Buckets were demonstrated, and a unit was selected that
seemed particularly appropriate for the trash mixture
in Miami with an extended life of 300,000 cycles, hydraulic
power rotation, and a closure force of 4,000 lb.
Parker-Hannifin
Corporation's southern mobile hydraulics branch
in Newman, GA, was involved in the development of the
hydraulics for the unit, and the idea initially was
to use radio-control joysticks that could be removed
from the cab for either up-close outside operation or
maintenance functions. Unfortunately this did not work
well in the prototype's development, and the scheme
was changed to a demand-sensing, full-pressure-and-flow-at-idle
system plumbed and designed by Parker-Hannifin. Since
in trial applications the unit had no difficulties lifting
a 2,900-lb. loader tire or junked cars and moving them
around, all at engine idle, the system has met its design
parameters and requirements. Lines and fittings were
reviewed and modified so as to provide maximum ease
of replacement when lines require maintenance. From
the top of the boom pedestal to the end of the last
extension, all hydraulic lines are coupled every 8 ft.
so replacements can be made for a section when needed
with a minimum of downtime—almost like reassembling
a hydraulic Tinker Toy when a leg or section fails or
begins to leak. After final counterweighting and successful
testing of the operational abilities of the prototype
were concluded, the final touches were planned for the
unit. They included the addition of a diamond plate
bed and sides with a safety rail to prevent objects
from sliding off the flatbed, as well as tool and storage
boxes sized and properly placed to hold rakes, shovels,
and other required tools for a trash collection operation.
Rear safety strobes and directional arrows fashioned
in LED lighting for optimum safety and reliability,
rooftop warning lights, water kegs and associated safety,
work, and comfort items for the work this unit would
be required to complete were all fitted and tested.

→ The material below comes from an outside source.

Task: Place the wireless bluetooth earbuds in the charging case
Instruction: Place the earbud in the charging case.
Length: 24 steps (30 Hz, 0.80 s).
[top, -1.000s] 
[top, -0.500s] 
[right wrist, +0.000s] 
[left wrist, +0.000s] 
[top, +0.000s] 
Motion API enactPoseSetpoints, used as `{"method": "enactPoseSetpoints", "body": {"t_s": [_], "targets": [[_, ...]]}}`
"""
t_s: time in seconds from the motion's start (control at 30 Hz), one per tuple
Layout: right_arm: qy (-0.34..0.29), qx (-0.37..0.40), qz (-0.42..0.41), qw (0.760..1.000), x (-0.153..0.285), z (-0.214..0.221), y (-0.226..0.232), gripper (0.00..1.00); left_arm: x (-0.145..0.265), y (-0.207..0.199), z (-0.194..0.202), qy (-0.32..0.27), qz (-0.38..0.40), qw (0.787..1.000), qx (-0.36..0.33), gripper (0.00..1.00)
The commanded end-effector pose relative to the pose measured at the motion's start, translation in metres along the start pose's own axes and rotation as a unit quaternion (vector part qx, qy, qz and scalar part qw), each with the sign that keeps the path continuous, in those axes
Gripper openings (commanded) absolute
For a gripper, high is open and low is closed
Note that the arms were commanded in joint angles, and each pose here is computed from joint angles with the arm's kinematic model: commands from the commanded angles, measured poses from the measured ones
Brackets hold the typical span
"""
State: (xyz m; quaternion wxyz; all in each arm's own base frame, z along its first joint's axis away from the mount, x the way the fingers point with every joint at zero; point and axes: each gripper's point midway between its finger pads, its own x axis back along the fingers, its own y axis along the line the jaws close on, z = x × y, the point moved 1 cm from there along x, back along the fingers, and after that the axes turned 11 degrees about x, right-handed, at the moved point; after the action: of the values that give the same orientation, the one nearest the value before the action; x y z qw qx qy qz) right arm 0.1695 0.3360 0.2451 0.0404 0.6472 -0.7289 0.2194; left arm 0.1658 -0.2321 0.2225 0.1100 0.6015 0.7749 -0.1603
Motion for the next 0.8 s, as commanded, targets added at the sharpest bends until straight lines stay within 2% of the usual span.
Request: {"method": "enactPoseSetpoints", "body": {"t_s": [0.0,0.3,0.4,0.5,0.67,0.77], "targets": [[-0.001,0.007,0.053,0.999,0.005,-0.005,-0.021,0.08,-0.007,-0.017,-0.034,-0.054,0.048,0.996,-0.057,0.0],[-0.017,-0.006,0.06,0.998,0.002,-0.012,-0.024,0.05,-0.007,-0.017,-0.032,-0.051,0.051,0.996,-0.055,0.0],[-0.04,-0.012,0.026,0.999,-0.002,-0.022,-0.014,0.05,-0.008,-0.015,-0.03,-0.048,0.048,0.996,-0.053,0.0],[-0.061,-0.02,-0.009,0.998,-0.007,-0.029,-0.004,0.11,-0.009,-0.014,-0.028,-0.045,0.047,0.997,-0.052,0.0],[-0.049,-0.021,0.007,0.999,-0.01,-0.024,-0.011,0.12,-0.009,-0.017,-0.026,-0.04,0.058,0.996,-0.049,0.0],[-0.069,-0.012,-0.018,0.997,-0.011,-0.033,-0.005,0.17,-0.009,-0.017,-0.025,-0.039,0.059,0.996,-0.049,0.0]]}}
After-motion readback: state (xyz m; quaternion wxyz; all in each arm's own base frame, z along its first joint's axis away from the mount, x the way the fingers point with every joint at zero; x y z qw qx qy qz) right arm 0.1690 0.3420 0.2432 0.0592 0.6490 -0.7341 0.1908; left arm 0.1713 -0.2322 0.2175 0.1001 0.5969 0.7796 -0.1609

Since pilot testing of the unfinished prototype indicated
additional air-conditioning was required to supplement
the truck's system due to the high window area,
a secondary air-conditioning system of the type used
in Class 8 sleeper cabs was identified and retrofitted
to share the same air-conditioning compressor as the
main system, minimizing maintenance. As a last measure,
a Sig-Alarm high-voltage proximity alarm system was
fitted to the unit for operator safety, and programming
of the truck's onboard systems was modified to
prevent using the unit's built-in cruise control
as an override to the at-idle demand sensing hydraulic
system Parker-Hannifin designed.
To
date, the unit has demonstrated the ability to move
junk cars around and the dexterity to pick up a crushed
soda can from the street. Actual daily service route
work and productivity evaluations are to begin immediately.
Martin
I. Dareff, CPPO, CPPB, is manager of vehicle services
for Metropolitan Dade County, FL's General Services
Administration Fleet Services Division and a member
of MSW Management's Editorial Advisory Board.